**Work order:** Repeat only these lines, exactly: the first line of the data, the line containing "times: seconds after", and every line between them. Pictures stay out.

**Data listing:**
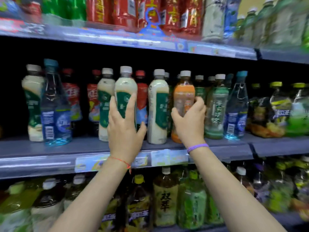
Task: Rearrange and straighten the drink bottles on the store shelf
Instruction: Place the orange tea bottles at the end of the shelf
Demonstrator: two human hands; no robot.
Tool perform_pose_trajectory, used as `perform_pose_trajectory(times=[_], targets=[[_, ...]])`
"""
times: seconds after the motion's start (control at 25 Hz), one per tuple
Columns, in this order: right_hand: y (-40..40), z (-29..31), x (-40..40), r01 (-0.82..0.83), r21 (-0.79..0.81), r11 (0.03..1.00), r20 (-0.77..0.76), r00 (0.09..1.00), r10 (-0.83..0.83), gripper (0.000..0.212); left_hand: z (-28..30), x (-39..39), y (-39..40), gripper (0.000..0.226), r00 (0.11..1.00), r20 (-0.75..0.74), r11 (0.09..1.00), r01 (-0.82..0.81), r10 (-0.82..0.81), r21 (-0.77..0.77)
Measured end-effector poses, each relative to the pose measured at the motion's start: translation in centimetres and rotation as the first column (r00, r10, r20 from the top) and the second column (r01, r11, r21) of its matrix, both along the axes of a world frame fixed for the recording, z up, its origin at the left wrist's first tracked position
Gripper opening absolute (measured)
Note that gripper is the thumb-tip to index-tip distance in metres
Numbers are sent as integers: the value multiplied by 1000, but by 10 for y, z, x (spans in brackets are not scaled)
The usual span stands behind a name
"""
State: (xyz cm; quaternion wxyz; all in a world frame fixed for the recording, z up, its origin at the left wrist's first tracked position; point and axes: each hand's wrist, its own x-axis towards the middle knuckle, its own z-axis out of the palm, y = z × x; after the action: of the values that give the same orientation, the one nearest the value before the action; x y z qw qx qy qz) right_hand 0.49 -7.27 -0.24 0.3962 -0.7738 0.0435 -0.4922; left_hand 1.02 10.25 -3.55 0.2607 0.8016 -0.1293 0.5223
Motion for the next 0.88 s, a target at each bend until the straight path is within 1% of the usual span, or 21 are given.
perform_pose_trajectory(times=[0.08, 0.12, 0.16, 0.24, 0.28, 0.32, 0.36, 0.4, 0.44, 0.48, 0.52, 0.56, 0.6, 0.64, 0.68, 0.72, 0.76, 0.8, 0.88], targets=[[-24, -4, 6, -159, 79, 984, -186, 968, 171, 57, -3, 5, -12, 88, 999, -47, 1000, -19, 19, -2], [-32, -6, 8, -204, 104, 973, -229, 948, 223, 54, -3, 6, -15, 89, 998, -64, 1000, -19, 19, -3], [-38, -9, 9, -240, 121, 963, -226, 938, 262, 52, -3, 5, -17, 90, 996, -83, 1000, -18, 17, -14], [-44, -14, 7, -287, 130, 949, -123, 945, 303, 49, 0, 2, -20, 86, 994, -98, 997, -53, 48, -53], [-44, -15, 4, -293, 114, 949, -52, 952, 300, 47, 0, -1, -22, 79, 994, -55, 993, -99, 96, -58], [-44, -14, 0, -297, 87, 951, 14, 955, 297, 46, 1, -7, -26, 69, 990, 36, 990, -131, 133, -48], [-44, -12, -4, -308, 53, 950, 69, 950, 305, 46, 3, -14, -31, 57, 981, 149, 992, -117, 121, -34], [-43, -9, -8, -330, 12, 944, 113, 938, 327, 48, 7, -22, -38, 45, 973, 227, 999, -48, 51, -19], [-42, -5, -11, -356, -27, 934, 141, 924, 356, 50, 14, -31, -45, 35, 968, 240, 997, 73, -67, -16], [-40, -2, -15, -394, -54, 918, 160, 904, 397, 49, 23, -42, -54, 27, 963, 181, 976, 213, -201, -51], [-37, 2, -19, -444, -65, 894, 169, 878, 448, 47, 32, -52, -63, 23, 945, 68, 936, 327, -321, -130], [-33, 5, -24, -509, -62, 858, 172, 842, 512, 44, 38, -57, -69, 23, 891, -51, 871, 428, -452, -241], [-28, 7, -29, -580, -60, 813, 171, 796, 580, 41, 43, -59, -73, 28, 797, -129, 775, 515, -590, -365], [-22, 7, -33, -630, -79, 772, 159, 757, 634, 42, 47, -59, -75, 35, 695, -148, 666, 572, -703, -479], [-15, 5, -37, -655, -126, 745, 127, 734, 667, 44, 49, -58, -76, 40, 613, -116, 558, 603, -782, -571], [-8, 2, -39, -667, -182, 722, 78, 722, 687, 47, 49, -58, -73, 39, 546, -53, 448, 623, -836, -641], [-1, -2, -41, -678, -227, 699, 25, 714, 700, 48, 48, -59, -69, 32, 505, 7, 361, 627, -863, -690], [5, -5, -43, -691, -252, 677, -23, 704, 710, 49, 46, -60, -65, 25, 483, 45, 308, 625, -874, -718], [15, -8, -44, -721, -259, 642, -86, 680, 729, 54, 40, -62, -55, 21, 468, 83, 255, 613, -880, -748]])
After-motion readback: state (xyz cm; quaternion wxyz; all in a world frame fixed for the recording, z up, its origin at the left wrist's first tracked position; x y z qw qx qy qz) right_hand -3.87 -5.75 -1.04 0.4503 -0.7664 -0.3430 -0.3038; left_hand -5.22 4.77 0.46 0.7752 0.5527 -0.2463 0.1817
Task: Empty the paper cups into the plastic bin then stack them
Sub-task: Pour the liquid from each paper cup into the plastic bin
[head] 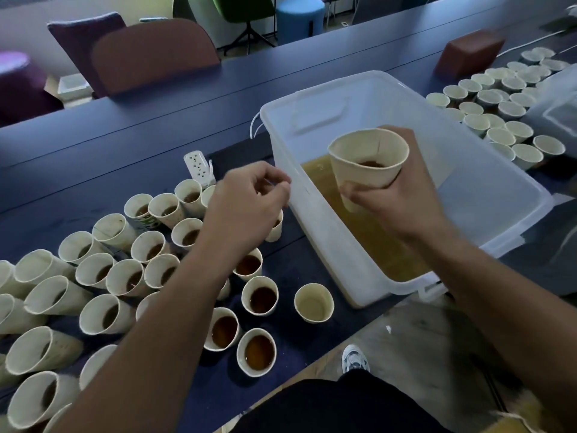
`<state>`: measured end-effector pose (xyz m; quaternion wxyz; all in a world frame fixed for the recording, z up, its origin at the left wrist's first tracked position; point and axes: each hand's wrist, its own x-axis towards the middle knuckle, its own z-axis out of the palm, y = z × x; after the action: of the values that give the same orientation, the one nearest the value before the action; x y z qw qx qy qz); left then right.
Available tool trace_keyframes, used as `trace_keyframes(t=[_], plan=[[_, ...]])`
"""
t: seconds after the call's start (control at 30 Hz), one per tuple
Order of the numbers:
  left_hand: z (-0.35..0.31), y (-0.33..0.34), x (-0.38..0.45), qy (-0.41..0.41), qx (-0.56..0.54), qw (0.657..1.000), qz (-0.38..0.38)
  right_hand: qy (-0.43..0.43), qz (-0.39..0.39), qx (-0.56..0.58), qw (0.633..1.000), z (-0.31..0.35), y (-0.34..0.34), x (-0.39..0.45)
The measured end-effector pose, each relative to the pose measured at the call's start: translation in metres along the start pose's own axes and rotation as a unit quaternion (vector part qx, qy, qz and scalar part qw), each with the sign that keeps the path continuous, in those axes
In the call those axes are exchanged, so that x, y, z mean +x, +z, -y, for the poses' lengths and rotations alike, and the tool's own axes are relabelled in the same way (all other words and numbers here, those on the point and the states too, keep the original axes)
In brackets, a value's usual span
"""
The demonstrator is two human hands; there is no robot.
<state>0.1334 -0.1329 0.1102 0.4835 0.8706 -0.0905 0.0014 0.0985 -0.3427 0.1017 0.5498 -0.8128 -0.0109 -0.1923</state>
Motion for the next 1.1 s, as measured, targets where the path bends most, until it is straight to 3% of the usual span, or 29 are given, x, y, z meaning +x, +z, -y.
trace_keyframes(t=[0.23, 0.37, 0.5, 1.1], plan=[[0.034, 0.055, -0.011, 0.111, 0.032, 0.99, 0.078, 0.041, 0.088, -0.175, 0.98, -0.041, -0.029, 0.023], [0.049, 0.071, -0.019, 0.107, 0.096, 0.981, 0.133, 0.072, 0.139, -0.221, 0.963, -0.071, -0.036, 0.024], [0.057, 0.071, -0.021, 0.114, 0.153, 0.972, 0.136, 0.089, 0.177, -0.279, 0.94, -0.089, -0.04, 0.024], [0.062, 0.072, -0.019, 0.104, 0.132, 0.977, 0.128, 0.124, 0.266, -0.481, 0.826, -0.087, -0.044, 0.034]])
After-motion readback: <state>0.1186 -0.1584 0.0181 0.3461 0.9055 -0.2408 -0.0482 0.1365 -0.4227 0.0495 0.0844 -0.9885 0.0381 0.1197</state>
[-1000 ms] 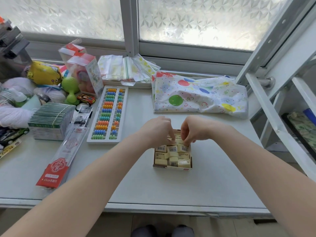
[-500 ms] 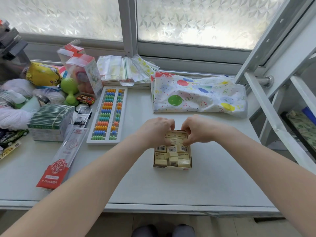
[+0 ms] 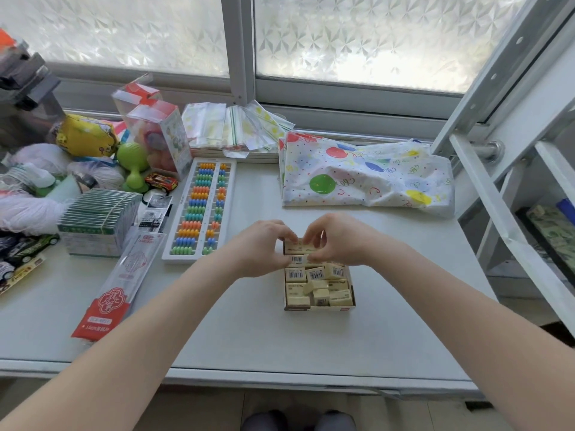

**Task result:**
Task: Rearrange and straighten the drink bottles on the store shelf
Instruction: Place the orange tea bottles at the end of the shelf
Demonstrator: two human hands; no robot.
Tool perform_pose_trajectory, used as `perform_pose_trajectory(times=[_], targets=[[_, ...]])`
"""
times: seconds after the motion's start (control at 25 Hz), one per tuple

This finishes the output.